- Dataset section:
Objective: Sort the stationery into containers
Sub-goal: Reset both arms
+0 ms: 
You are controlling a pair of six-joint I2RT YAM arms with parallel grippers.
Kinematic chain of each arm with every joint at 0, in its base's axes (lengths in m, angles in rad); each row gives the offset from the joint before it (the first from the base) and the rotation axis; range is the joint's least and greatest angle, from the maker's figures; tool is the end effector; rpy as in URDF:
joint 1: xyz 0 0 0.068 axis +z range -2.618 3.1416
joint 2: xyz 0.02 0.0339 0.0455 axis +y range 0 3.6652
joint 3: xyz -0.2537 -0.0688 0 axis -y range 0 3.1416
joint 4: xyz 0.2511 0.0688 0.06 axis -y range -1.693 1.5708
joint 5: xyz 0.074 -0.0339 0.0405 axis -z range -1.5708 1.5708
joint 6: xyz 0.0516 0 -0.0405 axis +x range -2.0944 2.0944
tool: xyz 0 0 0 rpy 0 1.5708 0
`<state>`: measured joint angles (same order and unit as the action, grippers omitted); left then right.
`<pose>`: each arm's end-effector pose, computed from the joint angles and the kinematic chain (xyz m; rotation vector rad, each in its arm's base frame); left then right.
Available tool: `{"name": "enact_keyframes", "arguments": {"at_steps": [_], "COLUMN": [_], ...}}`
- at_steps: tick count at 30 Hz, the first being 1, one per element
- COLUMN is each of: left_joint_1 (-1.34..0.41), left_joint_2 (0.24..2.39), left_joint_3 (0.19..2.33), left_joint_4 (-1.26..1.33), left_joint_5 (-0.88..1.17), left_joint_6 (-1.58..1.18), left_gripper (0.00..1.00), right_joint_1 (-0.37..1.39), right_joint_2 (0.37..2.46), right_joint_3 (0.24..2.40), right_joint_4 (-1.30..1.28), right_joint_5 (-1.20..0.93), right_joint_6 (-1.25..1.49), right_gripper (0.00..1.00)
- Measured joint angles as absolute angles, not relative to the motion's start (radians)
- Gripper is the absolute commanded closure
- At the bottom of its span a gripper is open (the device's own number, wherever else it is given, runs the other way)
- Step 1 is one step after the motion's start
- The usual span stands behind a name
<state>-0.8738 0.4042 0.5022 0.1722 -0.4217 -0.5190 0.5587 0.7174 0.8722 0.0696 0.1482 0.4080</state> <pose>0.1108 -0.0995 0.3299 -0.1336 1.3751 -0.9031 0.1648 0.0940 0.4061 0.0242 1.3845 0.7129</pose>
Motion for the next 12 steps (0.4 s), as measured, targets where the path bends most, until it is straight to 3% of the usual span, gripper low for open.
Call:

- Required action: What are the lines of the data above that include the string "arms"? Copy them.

- Reply to the task:
Sub-goal: Reset both arms
You are controlling a pair of six-joint I2RT YAM arms with parallel grippers.

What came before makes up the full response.